Affaire Epstein : Charles III et William réagissent aux soupçons contre l'ex-prince Andrew
Charles III et William réagissent aux soupçons contre Andrew

Affaire Epstein : Charles III et William sortent de leur réserve face aux soupçons contre Andrew

La famille royale britannique est de nouveau secouée par l'affaire Epstein, avec de nouvelles révélations impliquant l'ex-prince Andrew. La police de Windsor a confirmé examiner des informations selon lesquelles Andrew aurait transmis des données confidentielles au pédocriminel Jeffrey Epstein alors qu'il était envoyé spécial du Royaume-Uni pour le commerce en 2010.

Des courriels compromettants émergent

Ces allégations proviennent de courriels diffusés par le ministère américain de la Justice dans le cadre des documents sur l'affaire Epstein, publiés fin janvier. La police régionale de Windsor a indiqué dans un communiqué à l'AFP qu'elle examinait ces informations conformément à ses procédures habituelles.

Le roi Charles III a réagi en exprimant une profonde inquiétude et en affirmant sa volonté de coopérer avec les autorités.
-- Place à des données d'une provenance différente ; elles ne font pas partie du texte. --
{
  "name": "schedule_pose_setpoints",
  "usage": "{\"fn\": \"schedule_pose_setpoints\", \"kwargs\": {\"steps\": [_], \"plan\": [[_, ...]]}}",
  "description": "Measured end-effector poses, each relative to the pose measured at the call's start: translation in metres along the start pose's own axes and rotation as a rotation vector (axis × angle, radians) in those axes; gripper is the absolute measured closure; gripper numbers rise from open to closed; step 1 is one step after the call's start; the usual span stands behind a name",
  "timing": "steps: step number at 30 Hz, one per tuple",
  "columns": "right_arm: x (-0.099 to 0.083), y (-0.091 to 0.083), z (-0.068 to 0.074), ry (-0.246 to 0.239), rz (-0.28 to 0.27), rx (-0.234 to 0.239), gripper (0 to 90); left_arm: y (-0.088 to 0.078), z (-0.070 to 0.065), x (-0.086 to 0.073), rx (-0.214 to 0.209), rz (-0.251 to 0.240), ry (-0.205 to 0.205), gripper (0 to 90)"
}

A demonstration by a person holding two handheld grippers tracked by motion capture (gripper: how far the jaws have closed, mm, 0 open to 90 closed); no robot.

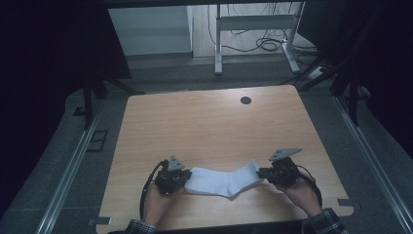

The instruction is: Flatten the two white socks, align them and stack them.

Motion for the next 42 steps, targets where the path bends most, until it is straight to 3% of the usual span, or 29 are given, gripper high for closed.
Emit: {"fn": "schedule_pose_setpoints", "kwargs": {"steps": [4, 5, 8, 11, 17, 26, 28, 30, 31, 32, 33, 35, 42], "plan": [[-0.006, 0.004, -0.001, 0.0, 0.033, -0.027, 71.5, 0.003, 0.0, -0.004, 0.025, 0.006, 0.014, 66.2], [-0.007, 0.004, -0.002, -0.002, 0.034, -0.035, 68.6, 0.002, 0.0, -0.004, 0.04, -0.012, 0.009, 66.2], [-0.008, 0.0, -0.006, 0.019, 0.01, -0.058, 64.2, -0.008, 0.003, -0.003, 0.075, -0.061, -0.012, 52.8], [-0.002, -0.003, -0.01, 0.02, -0.022, -0.082, 60.9, -0.016, 0.007, -0.006, 0.044, -0.086, -0.054, 48.9], [0.004, 0.01, -0.009, -0.007, -0.002, -0.093, 57.0, -0.013, 0.004, -0.014, 0.007, -0.068, -0.081, 48.9], [-0.004, 0.027, -0.016, -0.024, 0.049, -0.106, 51.9, 0.005, 0.002, -0.022, 0.022, 0.01, -0.081, 49.0], [-0.005, 0.029, -0.016, -0.019, 0.049, -0.092, 52.5, 0.008, 0.002, -0.024, 0.023, 0.013, -0.072, 48.9], [-0.006, 0.031, -0.015, -0.026, 0.041, -0.066, 60.0, 0.008, 0.002, -0.024, 0.022, 0.01, -0.068, 49.4], [-0.007, 0.032, -0.015, -0.018, 0.039, -0.053, 66.4, 0.008, 0.002, -0.024, 0.013, 0.006, -0.068, 51.5], [-0.007, 0.032, -0.015, -0.018, 0.039, -0.053, 66.4, 0.008, 0.002, -0.024, 0.013, 0.006, -0.068, 56.9], [-0.006, 0.032, -0.015, 0.001, 0.037, -0.03, 69.0, 0.008, 0.002, -0.025, -0.01, 0.003, -0.068, 56.9], [-0.006, 0.032, -0.015, 0.02, 0.04, -0.011, 75.8, 0.008, 0.001, -0.024, -0.034, 0.009, -0.068, 72.7], [-0.003, 0.031, -0.012, 0.002, 0.031, -0.035, 79.0, 0.009, 0.0, -0.022, -0.056, 0.01, -0.079, 80.8]]}}
Point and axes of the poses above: each handheld gripper's, and its own axes: y roughly forward along the jaws, x roughly out of its top, z roughly to its left, the point moved 2 cm from there along y, roughly forward along the jaws, and after that the axes turned 11 degrees about -y, right-handed, at the moved point
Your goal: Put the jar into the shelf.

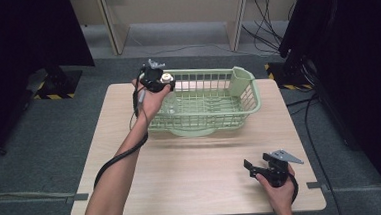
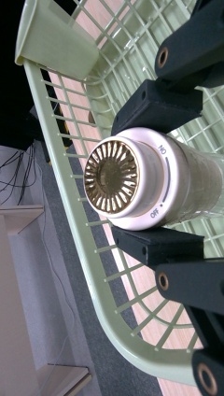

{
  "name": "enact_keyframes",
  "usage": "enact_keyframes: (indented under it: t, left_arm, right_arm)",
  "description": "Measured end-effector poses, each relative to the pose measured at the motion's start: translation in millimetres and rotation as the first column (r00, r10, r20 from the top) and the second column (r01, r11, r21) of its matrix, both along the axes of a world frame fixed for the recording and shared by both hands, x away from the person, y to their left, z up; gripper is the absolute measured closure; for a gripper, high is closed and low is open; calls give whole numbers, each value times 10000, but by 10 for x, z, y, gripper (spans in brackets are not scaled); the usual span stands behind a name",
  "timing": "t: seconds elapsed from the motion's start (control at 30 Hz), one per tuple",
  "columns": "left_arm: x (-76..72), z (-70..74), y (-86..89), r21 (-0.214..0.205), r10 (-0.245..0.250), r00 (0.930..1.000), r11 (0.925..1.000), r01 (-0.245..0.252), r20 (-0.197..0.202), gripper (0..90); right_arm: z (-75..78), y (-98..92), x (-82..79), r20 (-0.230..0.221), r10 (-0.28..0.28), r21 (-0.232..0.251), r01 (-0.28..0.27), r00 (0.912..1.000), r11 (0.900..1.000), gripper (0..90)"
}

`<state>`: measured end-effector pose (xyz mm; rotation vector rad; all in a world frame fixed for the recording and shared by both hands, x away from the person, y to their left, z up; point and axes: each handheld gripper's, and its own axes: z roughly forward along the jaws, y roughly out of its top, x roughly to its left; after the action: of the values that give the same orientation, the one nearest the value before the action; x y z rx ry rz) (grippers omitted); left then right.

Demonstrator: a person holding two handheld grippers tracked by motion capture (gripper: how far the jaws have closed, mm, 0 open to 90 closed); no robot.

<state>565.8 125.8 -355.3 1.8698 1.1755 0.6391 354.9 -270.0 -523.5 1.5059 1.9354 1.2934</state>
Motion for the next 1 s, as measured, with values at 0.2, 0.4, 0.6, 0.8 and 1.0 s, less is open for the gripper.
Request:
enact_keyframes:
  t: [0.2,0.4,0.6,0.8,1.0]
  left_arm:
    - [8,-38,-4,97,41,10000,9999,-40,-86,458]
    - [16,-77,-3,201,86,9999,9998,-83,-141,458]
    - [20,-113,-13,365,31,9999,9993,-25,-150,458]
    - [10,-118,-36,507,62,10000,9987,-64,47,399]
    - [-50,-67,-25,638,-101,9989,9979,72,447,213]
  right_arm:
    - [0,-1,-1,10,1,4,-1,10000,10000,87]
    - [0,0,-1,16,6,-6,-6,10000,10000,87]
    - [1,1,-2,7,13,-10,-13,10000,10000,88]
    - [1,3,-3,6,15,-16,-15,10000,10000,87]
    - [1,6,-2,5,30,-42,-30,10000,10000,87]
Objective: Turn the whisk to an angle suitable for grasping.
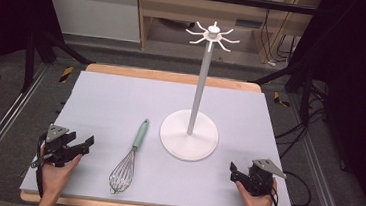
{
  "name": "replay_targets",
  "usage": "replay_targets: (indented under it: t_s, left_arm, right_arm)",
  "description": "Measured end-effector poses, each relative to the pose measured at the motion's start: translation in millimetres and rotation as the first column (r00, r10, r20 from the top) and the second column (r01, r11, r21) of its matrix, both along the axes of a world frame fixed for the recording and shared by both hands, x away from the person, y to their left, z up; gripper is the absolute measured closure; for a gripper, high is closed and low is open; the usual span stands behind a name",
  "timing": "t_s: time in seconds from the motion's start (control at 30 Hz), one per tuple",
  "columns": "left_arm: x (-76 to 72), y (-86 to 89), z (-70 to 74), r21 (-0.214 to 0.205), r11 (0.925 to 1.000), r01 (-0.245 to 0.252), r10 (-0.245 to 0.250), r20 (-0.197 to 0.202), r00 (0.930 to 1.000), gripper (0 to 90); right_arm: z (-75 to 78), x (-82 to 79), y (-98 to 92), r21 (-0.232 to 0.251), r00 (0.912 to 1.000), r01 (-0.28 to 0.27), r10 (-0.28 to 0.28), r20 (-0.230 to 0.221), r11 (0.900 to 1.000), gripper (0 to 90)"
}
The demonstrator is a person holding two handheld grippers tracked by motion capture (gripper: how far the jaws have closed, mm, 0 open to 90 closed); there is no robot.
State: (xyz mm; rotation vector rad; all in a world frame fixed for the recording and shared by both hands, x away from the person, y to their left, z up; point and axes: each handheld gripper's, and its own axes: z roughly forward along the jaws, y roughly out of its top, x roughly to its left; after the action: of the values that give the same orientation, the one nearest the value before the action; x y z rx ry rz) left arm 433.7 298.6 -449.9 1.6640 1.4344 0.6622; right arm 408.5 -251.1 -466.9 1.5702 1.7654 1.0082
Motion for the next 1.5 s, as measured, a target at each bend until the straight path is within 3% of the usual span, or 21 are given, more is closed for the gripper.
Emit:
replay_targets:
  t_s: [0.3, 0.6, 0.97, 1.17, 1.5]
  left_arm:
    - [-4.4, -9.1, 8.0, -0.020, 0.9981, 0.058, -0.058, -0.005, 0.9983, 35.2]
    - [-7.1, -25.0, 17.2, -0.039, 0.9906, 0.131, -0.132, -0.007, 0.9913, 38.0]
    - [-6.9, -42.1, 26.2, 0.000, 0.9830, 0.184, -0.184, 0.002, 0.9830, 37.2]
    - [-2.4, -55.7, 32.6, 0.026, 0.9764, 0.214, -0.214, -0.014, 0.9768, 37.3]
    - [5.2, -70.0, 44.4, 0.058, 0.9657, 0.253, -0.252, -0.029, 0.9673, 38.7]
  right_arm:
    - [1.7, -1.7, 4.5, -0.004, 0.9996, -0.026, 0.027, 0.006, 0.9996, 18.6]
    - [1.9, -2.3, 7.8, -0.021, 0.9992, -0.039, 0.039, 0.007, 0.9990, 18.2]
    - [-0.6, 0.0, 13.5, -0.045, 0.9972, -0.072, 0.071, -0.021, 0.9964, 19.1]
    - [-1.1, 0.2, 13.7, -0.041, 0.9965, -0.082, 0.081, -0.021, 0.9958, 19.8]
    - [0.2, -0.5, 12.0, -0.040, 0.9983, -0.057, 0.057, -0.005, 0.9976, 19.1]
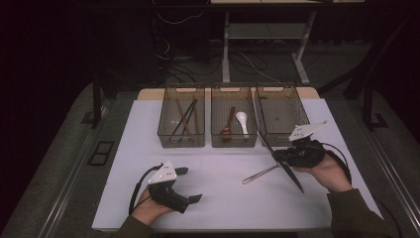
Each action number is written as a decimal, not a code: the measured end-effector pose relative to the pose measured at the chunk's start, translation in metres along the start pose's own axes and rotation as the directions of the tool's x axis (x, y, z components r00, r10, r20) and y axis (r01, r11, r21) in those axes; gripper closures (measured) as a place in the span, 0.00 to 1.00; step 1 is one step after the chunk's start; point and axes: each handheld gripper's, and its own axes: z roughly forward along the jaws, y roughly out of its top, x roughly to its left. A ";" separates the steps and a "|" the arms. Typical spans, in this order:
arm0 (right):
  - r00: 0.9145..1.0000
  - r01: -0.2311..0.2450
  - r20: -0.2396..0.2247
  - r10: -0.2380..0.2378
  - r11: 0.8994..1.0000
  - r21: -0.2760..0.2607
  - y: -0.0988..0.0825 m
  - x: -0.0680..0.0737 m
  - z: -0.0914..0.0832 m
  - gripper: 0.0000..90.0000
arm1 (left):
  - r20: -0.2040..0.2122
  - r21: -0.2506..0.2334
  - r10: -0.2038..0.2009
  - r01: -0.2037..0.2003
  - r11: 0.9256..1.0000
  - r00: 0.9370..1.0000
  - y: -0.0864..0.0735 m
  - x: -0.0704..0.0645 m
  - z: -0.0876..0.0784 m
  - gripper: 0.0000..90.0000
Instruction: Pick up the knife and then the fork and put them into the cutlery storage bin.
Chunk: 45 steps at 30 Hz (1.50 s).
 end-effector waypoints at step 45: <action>0.971 -0.086 0.170 0.171 0.903 -0.422 0.049 -0.073 -0.049 0.88 | 0.000 -0.005 -0.009 0.009 1.000 1.000 -0.002 0.001 -0.001 0.00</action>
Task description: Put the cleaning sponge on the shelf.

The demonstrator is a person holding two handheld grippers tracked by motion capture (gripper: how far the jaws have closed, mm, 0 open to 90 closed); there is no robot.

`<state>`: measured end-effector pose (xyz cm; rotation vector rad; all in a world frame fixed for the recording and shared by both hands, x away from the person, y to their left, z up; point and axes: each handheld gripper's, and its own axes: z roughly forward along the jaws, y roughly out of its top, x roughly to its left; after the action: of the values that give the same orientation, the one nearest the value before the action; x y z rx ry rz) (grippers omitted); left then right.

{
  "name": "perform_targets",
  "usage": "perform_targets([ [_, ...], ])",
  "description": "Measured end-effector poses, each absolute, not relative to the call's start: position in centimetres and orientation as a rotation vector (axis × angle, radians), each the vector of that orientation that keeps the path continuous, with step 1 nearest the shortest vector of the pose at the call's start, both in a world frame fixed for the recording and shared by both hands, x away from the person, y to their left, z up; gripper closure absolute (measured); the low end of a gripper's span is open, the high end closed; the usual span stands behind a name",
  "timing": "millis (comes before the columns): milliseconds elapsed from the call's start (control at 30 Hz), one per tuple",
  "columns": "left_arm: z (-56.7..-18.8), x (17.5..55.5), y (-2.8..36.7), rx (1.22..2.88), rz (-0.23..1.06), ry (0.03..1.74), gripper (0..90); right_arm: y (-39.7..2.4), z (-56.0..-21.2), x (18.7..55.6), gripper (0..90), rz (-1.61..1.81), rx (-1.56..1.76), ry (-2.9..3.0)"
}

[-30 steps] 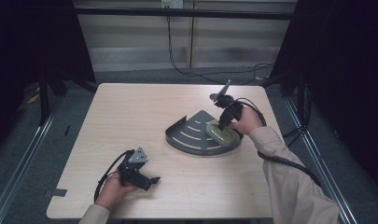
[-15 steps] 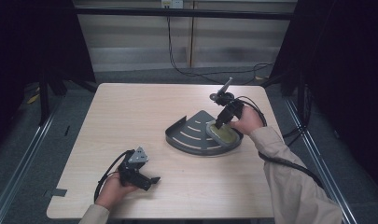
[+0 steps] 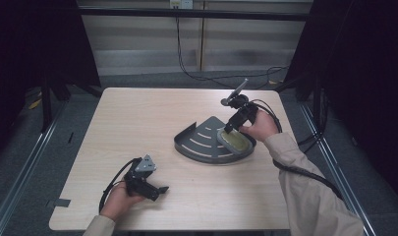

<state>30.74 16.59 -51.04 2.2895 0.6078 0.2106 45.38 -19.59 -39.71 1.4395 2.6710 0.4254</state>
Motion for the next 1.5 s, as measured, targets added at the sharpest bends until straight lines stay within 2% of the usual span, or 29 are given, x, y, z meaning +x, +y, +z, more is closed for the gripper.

Un communiqué du palais de Buckingham précise que si la police de la Thames Valley les approche, ils sont prêts à la soutenir. Charles III avait déjà pris des mesures historiques en octobre 2025 en retirant à son frère cadet tous ses titres royaux et privilèges en raison de sa proximité avec Epstein.

Le prince William rompt son silence

De son côté, le prince William a mis fin à son long silence sur cette affaire. Kensington Palace a diffusé un communiqué soulignant que William et son épouse Kate sont profondément préoccupés par les révélations qui se succèdent. Bien que le texte ne mentionne pas directement Andrew, il marque une prise de position inédite de l'héritier de la couronne.

Nouvelles allégations d'agressions sexuelles

Outre les soupçons de transmission d'informations, de nouvelles accusations d'agressions sexuelles visent Andrew. Des photos non datées le montrent agenouillé au-dessus d'une jeune femme, et des e-mails invitent Epstein à Buckingham pour des discussions privées. Une deuxième femme a affirmé via son avocat qu'Epstein l'avait envoyée en Angleterre en 2010 pour avoir des relations sexuelles avec Andrew à Royal Lodge.

La justice américaine a également publié une lettre dans laquelle un avocat réclame 250 000 dollars pour ne rien divulguer sur une soirée en 2006 où Epstein et Andrew auraient forcé une femme à des rapports sexuels à trois. Andrew, qui a toujours nié tout comportement illégal, n'a pas réagi à ces allégations.

Ces développements continuent d'écorner l'image de la monarchie britannique, poussant Charles III et William à adopter une posture plus ferme pour protéger l'institution.